DA A MÃO PRA APANHAR
Essa frase eu ouvi muito
desde que aprendi a andar, tanto meu pai como minha mãe sempre tiveram um
comportamento deliberado quando iam punir as filhas. As ações eram executadas
com toda força e raiva que um ser humano pudesse ter e a justificava era a “boa
educação das filhas”.
Nessa violência física
constantemente sofrida morava um monstro muito maior. O da violência
psicológica.
A expressão “da a mão pra
apanhar” significava agir contra você
mesmo. Para evitar a possibilidade da criança ao ser espancada sair de perto do
agressor era preciso segurá-la. Mas não era apenas pegar a mão dela e bater. Era
necessário humilhá-la. E fazer com que ela mesmo sabendo do cruel castigo que
lhe esperava, aceitasse estendendo a mão para apanhar.

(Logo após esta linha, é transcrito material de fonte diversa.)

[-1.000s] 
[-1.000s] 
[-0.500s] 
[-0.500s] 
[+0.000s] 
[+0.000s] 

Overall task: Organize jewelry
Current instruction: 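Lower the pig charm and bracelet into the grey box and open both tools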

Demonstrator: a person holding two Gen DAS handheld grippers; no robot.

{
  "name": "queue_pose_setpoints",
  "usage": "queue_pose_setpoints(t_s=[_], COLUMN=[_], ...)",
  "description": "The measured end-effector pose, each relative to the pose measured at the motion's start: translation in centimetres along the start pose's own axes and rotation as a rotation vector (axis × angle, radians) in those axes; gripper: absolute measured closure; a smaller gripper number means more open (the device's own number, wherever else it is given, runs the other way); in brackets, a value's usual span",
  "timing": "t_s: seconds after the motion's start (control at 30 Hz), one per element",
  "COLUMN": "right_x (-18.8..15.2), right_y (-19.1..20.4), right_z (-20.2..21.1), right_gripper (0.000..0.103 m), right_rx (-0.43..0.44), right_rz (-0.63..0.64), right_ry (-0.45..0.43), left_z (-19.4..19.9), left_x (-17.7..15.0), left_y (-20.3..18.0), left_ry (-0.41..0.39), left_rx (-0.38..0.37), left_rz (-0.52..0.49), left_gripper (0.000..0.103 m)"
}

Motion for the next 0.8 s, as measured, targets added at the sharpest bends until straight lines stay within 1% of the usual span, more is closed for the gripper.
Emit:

Os castigos eram tão cruéis
que nunca experimentei correr pra ver o que acontecia.
Com a cinta, a vara, a
espada de são Jorge, o fio do ferro, o pau de bater roupa, ou seja o que
estivesse disponível ao alcance, tanto pai quanto mãe exprimiam a frase
completa:.
__ Da a mão pra apanhar. Se correr vai ser pior!
Até a minha mãe apanhava e
não corria, não seria eu a experimentar pra ver o que aconteceria. Minha mãe
quase sempre assistia às sessões de espancamento das filhas assim, como as
filhas também assistiam as suas.
Mas quando os meus olhos
cheios de lágrimas encaravam aquelas caras cheias de ódio. Eu já ia dizendo:
__ Por favor, pai! Não me
bate! Eu prometo! Não faço mais! (mesmo que nem dessa vez tivesse feito algo,
confessávamos qualquer coisa depois da surra começar).
Soluçando ia erguendo os frágeis
bracinhos rumo ao castigo que me esperava e já sentia a urina descer perna
abaixo.
Quando as mão se encontravam
a surra começava, junto com os xingamentos, pra vizinhança toda ouvir. E o
espancamento só terminava quando eu já não mais chorava. O corpo já estava
curtido da dor. Rasgado pelo instrumento de tortura. Minha mãe, professora,
evangélica, ajudava a esconder as marcas vestindo roupas de manga e calça
comprida para que as pessoas na escola e na igreja não comentassem.
Meu pai já exausto não
aguentava mais bater, já tinha passado seu estresse, ou voltava pra oficina, ou
ia pro bar da esquina onde morava sua amante.
Esse tipo de situação foi
frequente desde quando me lembro até os 14 anos de idade. Quando resolvi sair
correndo pela primeira vez era dia de natal na hora do almoço e eu ia apanhar
pelo simples motivo de discordar de um assunto.
Corri o máximo que pude,
entrei na casa do primeiro vizinho pedi socorro entrei porta adentro me enfiei
debaixo de uma cama em um quarto. Enquanto algumas pessoas seguravam meu pai na
porta da frente, a vizinha me ajudava a pular o muro dos fundos da casa que
dava pra um quintal baldio. Enquanto meu pai me caçava como se caça um animal,
minha mãe e irmãs fugiram de medo para uma cidade vizinha (e me culparam muito
por terem de fazer isso). Meu pai me caçou por semanas a fio, mas não permiti
que ele me achasse. Nunca mais voltei a morar naquela casa.
Meus pais nunca foram
denunciados por que esse tipo de educação é comum. E ainda hoje acontece.
Quando eu era muito criança
eu achava que era adotada, porque no meu entendimento nenhum pai que tivesse
gerado um filho seu, carne de sua carne, sangue de seu sangue o trataria assim.
A violência contra uma criança indefesa é a maior crueldade que pode haver no mundo, eu preferia ter sido abortada, tenho certeza que "Deus" perdoaria mais facilmente um aborto.